Problem description » The answer must consist of the listing, reproduced exactly.

▬▬▬▬▬▬

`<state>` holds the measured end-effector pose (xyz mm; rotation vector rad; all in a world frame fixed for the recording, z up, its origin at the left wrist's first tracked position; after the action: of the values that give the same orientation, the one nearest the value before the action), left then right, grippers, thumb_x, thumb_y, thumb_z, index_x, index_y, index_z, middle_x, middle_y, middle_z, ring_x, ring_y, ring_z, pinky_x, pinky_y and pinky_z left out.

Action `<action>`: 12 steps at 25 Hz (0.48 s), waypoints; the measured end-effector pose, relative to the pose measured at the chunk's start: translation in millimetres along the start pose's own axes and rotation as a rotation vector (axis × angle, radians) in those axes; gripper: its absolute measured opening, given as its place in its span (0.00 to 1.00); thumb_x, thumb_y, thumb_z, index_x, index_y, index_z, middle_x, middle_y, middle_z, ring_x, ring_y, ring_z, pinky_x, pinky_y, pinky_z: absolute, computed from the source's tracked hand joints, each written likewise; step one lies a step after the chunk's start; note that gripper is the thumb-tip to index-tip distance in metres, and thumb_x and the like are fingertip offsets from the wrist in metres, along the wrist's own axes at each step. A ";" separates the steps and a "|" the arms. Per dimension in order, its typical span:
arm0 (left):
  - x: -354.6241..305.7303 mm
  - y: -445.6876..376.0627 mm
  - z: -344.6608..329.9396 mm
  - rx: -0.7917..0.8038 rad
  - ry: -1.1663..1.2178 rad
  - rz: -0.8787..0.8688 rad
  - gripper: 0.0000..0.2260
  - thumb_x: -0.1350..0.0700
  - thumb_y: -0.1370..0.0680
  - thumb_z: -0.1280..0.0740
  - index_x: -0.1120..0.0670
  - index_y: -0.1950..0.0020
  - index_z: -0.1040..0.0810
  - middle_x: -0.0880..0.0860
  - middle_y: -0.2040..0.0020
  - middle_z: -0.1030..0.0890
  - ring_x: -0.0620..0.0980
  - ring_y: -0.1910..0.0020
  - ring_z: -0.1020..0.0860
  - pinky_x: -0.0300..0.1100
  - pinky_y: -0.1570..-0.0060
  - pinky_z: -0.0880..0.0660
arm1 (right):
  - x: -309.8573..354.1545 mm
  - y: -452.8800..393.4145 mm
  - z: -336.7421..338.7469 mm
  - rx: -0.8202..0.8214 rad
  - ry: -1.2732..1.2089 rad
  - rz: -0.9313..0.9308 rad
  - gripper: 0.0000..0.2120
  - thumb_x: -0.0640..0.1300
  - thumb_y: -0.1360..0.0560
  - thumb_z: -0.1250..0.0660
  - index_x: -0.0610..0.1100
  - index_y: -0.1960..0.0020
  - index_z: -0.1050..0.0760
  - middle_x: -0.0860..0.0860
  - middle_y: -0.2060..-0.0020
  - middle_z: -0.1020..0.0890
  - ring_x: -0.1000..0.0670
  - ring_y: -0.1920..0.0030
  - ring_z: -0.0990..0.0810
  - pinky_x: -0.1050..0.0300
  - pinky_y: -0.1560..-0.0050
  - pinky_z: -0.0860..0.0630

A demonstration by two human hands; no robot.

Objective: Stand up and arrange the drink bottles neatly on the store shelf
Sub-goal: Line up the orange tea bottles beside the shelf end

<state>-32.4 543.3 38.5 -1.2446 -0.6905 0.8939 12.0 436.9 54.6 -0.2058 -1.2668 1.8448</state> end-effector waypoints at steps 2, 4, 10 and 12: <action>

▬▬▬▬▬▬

Answer space »
`<state>` holds the measured end-effector pose (xyz mm; rotation vector rad; all in a world frame fixed for the recording, z up, its origin at the left wrist's first tracked position; after the action: of the values that give the same orientation, the one nearest the value before the action), left then right, grippers, thumb_x, thumb_y, thumb_z, index_x, index_y, index_z, middle_x, middle_y, middle_z, ring_x, ring_y, ring_z, pinky_x, pinky_y and pinky_z left out.

Action `<action>`: 12 steps at 25 Hz (0.48 s), waypoints; the measured end-effector pose, relative to the pose measured at the chunk's start: translation in millimetres along the start pose's own axes and rotation as a rotation vector (axis × angle, radians) in those axes; gripper: its absolute measured opening, given as its place in its span (0.00 to 1.00); thumb_x, thumb_y, thumb_z, index_x, index_y, index_z, middle_x, middle_y, middle_z, ring_x, ring_y, ring_z, pinky_x, pinky_y, pinky_z: absolute, computed from the source's tracked hand joints, each written likewise; step one lies a step after the chunk's start; note that gripper is the thumb-tip to index-tip distance in metres, and thumb_x and the like are fingertip offsets from the wrist in metres, along the wrist's own axes at each step. A ";" separates the steps and a "|" the arms. Per dimension in order, its typical span:
arm0 (left):
  - x: -354.6241..305.7303 mm
  - y: -445.6876..376.0627 mm
  - z: -344.6608..329.9396 mm
  - rx: -0.7917..0.8038 rad
  - ry: -1.1663..1.2178 rad
  - rz: -0.8787..0.8688 rad
  - gripper: 0.0000..0.2260
  - thumb_x: -0.1350..0.0700
  - thumb_y: -0.1370..0.0680
  - thumb_z: -0.1280..0.0740
  - index_x: -0.1120..0.0670
  - index_y: -0.1950..0.0020
  - index_z: -0.1040..0.0810
  - middle_x: -0.0880..0.0860
  - middle_y: -0.2040..0.0020
  - middle_z: -0.1030..0.0890
  - ring_x: -0.0620..0.0980
  - ring_y: -0.1910..0.0020
  - ring_z: -0.1020..0.0860
  - pinky_x: -0.0300..0.1100
  - pinky_y: -0.1570..-0.0060
  - pinky_z: -0.0880..0.0660
arm1 (right):
  - x: -309.8573..354.1545 mm
  - y: -452.8800..393.4145 mm
  - z: -336.7421..338.7469 mm
  - rx: -0.8202..0.8214 rad
  - ry: -1.2732..1.2089 rad
  - rz: -0.9313..0.9308 rad
  - gripper: 0.0000..0.2120
  - thumb_x: -0.0640..0.1300
  - thumb_y: -0.1360..0.0560
  - thumb_z: -0.1250..0.0660
  - index_x: -0.0610..0.1100
  - index_y: -0.1960..0.0020
  - index_z: -0.1050..0.0760
  - middle_x: -0.0860..0.0860
  - middle_y: -0.2060..-0.0020
  - middle_z: -0.1020..0.0890
  - ring_x: -0.1000..0.0670
  - ring_y: -0.1920..0.0030
  - ring_z: -0.0990..0.0810
  - pinky_x: -0.1050..0.0300
  - pinky_y: -0.1560..-0.0050
  - pinky_z: -0.0860..0.0630

A demonstration by two human hands; no robot.

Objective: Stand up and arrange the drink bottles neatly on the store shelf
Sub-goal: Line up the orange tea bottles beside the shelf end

<state>-32.4 543.3 38.5 -1.2446 -0.6905 0.8939 12.0 436.9 54.6 -0.2058 -1.2668 1.8448</state> end-effector waypoints at steps 2, 4, 10 and 12: <action>

Work on this exercise has been completed.